## WORK ITEM
The reply to the records below should contain exactly the lines from the line with "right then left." through the line with "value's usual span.", and nothing besides.

## MATERIAL TO PROCESS
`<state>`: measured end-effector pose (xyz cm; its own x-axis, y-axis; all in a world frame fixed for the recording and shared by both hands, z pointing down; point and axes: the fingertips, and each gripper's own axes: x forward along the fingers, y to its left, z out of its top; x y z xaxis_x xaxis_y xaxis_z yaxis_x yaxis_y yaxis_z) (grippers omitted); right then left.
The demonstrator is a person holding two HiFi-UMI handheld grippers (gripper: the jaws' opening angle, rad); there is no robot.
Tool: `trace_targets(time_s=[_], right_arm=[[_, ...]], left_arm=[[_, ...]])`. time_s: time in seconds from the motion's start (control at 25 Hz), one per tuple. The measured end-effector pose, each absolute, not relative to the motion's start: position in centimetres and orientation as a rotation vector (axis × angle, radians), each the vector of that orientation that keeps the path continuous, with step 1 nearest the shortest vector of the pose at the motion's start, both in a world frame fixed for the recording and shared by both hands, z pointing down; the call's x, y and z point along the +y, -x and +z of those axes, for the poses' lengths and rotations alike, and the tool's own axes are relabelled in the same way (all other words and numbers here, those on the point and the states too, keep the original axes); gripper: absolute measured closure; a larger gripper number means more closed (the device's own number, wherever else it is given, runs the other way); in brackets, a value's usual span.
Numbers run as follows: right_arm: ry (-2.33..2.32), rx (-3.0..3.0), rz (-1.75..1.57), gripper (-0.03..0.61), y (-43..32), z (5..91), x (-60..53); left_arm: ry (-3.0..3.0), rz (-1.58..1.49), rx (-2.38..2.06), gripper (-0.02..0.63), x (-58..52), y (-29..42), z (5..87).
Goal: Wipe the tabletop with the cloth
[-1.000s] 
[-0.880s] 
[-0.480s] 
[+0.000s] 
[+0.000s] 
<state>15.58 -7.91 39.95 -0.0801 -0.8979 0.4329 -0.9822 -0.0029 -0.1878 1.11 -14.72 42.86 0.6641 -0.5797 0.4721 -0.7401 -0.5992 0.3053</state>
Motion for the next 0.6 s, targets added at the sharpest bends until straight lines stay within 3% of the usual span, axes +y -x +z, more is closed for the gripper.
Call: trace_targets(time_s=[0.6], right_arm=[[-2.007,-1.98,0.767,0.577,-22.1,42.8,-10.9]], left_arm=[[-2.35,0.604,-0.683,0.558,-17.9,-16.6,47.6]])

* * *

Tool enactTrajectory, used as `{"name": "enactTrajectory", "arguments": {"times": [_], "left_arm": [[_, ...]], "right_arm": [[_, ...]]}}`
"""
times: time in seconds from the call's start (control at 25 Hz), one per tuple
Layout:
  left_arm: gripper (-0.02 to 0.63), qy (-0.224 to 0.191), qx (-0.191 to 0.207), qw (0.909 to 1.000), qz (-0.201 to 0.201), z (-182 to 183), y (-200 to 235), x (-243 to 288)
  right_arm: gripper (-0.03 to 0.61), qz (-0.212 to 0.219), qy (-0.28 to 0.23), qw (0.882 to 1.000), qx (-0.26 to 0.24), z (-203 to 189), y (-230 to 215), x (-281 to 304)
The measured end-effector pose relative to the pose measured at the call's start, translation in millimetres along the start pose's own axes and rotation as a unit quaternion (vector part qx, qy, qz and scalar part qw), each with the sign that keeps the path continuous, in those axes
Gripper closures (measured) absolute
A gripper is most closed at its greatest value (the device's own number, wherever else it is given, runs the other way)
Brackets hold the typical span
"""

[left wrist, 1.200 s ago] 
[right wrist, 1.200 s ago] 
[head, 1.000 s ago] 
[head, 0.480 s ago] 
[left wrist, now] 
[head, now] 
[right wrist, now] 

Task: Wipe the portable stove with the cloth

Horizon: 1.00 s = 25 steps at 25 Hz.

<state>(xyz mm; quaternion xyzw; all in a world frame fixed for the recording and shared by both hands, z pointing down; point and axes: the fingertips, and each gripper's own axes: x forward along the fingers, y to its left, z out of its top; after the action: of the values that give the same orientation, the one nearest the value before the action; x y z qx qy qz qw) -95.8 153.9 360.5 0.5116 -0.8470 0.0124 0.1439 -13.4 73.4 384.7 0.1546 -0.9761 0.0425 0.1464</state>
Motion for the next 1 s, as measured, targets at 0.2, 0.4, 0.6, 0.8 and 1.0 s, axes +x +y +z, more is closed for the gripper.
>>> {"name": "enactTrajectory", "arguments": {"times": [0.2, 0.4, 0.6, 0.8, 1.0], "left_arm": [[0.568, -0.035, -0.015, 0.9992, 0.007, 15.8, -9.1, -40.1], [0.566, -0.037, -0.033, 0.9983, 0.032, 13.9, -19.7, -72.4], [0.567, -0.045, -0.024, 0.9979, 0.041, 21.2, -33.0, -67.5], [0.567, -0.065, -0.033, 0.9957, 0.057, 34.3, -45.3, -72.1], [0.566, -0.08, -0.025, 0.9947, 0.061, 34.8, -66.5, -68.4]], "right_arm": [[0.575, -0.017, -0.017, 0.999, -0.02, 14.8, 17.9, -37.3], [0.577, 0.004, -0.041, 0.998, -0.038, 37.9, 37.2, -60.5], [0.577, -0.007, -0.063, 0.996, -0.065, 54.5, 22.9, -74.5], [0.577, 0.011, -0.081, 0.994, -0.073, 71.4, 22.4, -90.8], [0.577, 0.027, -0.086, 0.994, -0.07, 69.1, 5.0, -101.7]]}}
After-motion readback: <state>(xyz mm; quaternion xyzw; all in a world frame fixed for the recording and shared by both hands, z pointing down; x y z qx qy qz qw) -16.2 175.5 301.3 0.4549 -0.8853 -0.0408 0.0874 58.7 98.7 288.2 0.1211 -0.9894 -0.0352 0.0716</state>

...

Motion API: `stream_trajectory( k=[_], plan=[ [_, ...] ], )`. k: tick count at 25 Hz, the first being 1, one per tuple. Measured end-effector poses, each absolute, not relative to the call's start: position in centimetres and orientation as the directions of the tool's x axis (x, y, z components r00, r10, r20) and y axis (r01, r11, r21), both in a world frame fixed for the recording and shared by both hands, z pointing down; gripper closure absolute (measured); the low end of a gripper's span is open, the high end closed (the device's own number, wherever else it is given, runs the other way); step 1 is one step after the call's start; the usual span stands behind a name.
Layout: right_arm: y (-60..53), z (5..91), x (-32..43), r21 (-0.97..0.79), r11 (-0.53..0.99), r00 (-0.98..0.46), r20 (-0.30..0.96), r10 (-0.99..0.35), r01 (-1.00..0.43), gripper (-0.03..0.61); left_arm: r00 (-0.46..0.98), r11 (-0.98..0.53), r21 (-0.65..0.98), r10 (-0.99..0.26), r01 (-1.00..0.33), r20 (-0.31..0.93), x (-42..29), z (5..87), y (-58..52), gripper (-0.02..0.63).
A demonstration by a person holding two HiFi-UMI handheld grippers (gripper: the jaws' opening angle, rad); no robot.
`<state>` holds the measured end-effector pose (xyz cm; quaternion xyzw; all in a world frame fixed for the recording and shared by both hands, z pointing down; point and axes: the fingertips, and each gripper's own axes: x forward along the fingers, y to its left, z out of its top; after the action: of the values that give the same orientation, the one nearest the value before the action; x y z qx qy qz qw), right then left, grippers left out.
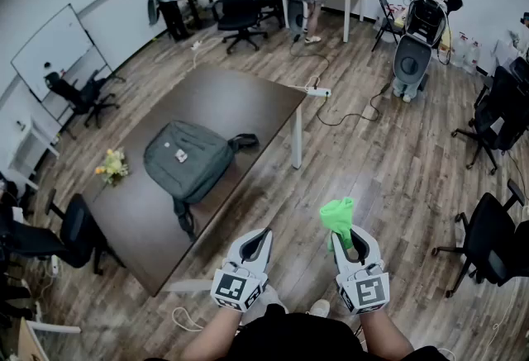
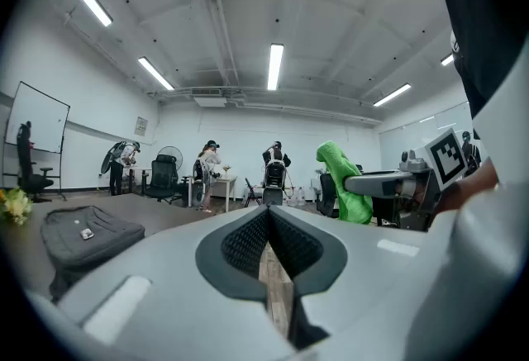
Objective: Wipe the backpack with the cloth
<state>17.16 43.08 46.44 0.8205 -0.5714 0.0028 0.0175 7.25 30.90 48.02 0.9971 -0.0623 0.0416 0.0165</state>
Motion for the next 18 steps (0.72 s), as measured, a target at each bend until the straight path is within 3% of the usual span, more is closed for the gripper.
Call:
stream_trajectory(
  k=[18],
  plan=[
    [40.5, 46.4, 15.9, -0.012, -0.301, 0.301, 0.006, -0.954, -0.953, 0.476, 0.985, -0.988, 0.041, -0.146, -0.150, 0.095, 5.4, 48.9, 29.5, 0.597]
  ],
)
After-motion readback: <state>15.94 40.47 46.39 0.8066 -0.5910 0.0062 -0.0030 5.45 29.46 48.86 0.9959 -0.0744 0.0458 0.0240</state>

## RESPONSE TO THE TASK
`<state>`: measured end-effector pose (xyz cm; its own x-axis, y-axis; all in a world frame fixed for the recording and shared by both hands, z pointing down; point and axes: the fingertips, and each gripper's own axes: x forward along the fingers, y to its left, z out of its top; x y z xaxis_x xaxis_y xaxis_z yaxis_x yaxis_y yaxis_z) (grippers omitted); right then left.
The demonstrator is a person holding two HiFi-UMI handheld grippers (gripper: the jaws' opening angle, rad); there is no robot.
Tool: `trace_targets(time_s=[_], right_arm=[[_, ...]], left_arm=[[_, ...]])`. time_s: time in seconds from the motion's start (control at 25 Hz), one per tuple. The measured end-effector pose, each absolute, not relative to the motion's start: position in centimetres and orientation as a rotation vector (axis × angle, radians), each the vector of that orientation that keeps the path continuous, with step 1 nearest the shortest vector of the pose at the motion's start, both in a world frame fixed for the recording and shared by both hands, z pointing down; the call's x, y and z point along the +y, -x and +z of those axes, for the poses' lengths and rotations alike, and the tool's own axes are relabelled in the same way (all other words and numbers here, those on the point and the states too, keep the original axes); gripper: absolute measured closure; a larger gripper number means more closed (the device's own number, wherever else it is given, runs the other way); in brackets, a value's usual span.

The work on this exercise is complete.